Modern life getting you down? Feel like getting away from it all? Perhaps a week as a Roman legionary will put the colour back in your cheeks. Or maybe you'd prefer to pillage a village in the company of rampaging Vikings. Historical re-enactments may not be the most relaxing form of relaxation, but for many, time travel beats Boredom on all counts. That, and maybe a warm beach in Mexico!
For Me, the world of re-enactments is a field just waiting to be harvested.
And what a strange world it is, where nothing is what it seems and everything is what it was. Enthusiasts drench their clothing in urine, mild-mannered coin collectors morph into bloodthirsty warriors, and everyone craves the magical fusion of past and present, a sensation known as "period rush".
Early on, you will learn that authenticity is the Holy Grail of historical re-enactment. But authenticity is an elastic concept. At one extreme, you may share frozen burgers with an Iron Age blacksmith, without anyone knowing (shhhh), and at the other, you may spend time with an 18th-century retromaniac who extracts his own teeth.
Ok, ok....you draw the line at home dentistry, but you may go to extraordinary lengths to recreate the past: you may be found coating your sandals with curried potato salad for that 'just back from ancient Rome' look! I know for myself, wearing 100% linen and handmade leather shoes beats out modern clothes by a mile!
You may question your sanity by spending a solitary night in an Iron Age theme park with only a flock of savage sheep for company. But 'Period Rush' is momentarily ignited with your first attempt at making fire from flint and straw. And your experiences among the Romans, Vikings, Tudors and American Civil War re-enactors will only serve to confirm that Your time is now.
As a newcomer, you will discover why thousands of people regularly immerse themselves in the past. For many, it's an escape from the daily grind and a chance to rediscover the lost art of repairing things.
But, It's hard to see the appeal of re-enactments for women though. Mostly tagging along with their husbands, they're usually consigned to supporting roles as cooks or serving wenches. Until you get to know them. Then you discover, they are the deep vessels of knowledge and skills, and willing to share those hard won talents with us dumb men! And they are gorgeous to look at! Sigh...those hairdo's and dresses...
Brooks Medieval Faire 2015
But for the men, the attractions are clearer. Re-enactments offer 21st-century boys the chance to jettison all pretence of political correctness and to wallow in fighting, filth and flatulence.

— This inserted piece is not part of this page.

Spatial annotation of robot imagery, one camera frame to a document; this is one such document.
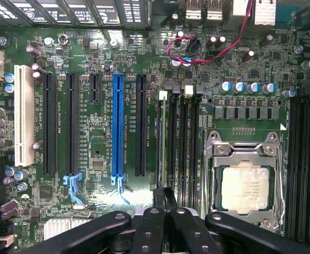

It won't be long before you are seduced by this outpouring of testosterone. As a Roman soldier, you may set about kicking Gaulish ass. Or: you may join a company of full contact Vikings whose battle cry is "we maim to please".
Later, with whoops of boyish delight, you may fire volleys from a 13th-century trebuchet in an Medieval castle.
The shock and awe of battle is all very well, but the more mundane aspects of period life will expose your woefully inadequate preparations. Your role as a chamberlain in a Tudor manor will be seriously compromised by your inability to speak the Queen's English - as spoken by the first Queen Elizabeth. And it sure as hell won't help, having a smart-ass 12 year old bugging you because she can speak it perfectly!
Your immersion in all things yesteryear may reach its zenith in the wilds of the camping experience, with a zero-tolerance approach to modernity epitomised by preferred mode of sleeping: canvas tent, and a portable bed/tic.
And at some point you have to accommodate your greatest fear: dying before you were born.
(Overheard conversation in a tent camped nearby) 'Good news,' says an old-timer, 'Just seen an eight-foot black king snake back there, so I don't think we'll be bothered by much else.' This apparently takes into account the thumb-sized ants you can see scuttling about on the nearby tarpaulin that will be your bed for the next four nights, if not the ground-hornet nest you now located a few paces behind your haversack pillow. 'Watch for that if you need to visit the woods in the night,' someone says, though you long since vowed to preclude any such excursion by the simple expedient of wetting yourself if need be.
I do have some serious points to make, notably that just about every period in history prior to our own was nasty, brutish and shit. For this reason, you may be happy to adopt the mantle of the reluctant re-enactor - the poor bloke in the Iron Age or the American Civil War who would quite happily have taken a period rush into the twenty-first century.
Even so, I must conclude that re-enactors may be pioneers for the rest of you! As the earth's resources run dry and many more seek out simpler, more sustainable ways of life, people will look to those who have been there and done that. In our efforts to recreate the past, us re-enactors may actually be ahead of our time. So come join us! Building the cornerstones of the future, with the rubble of the past!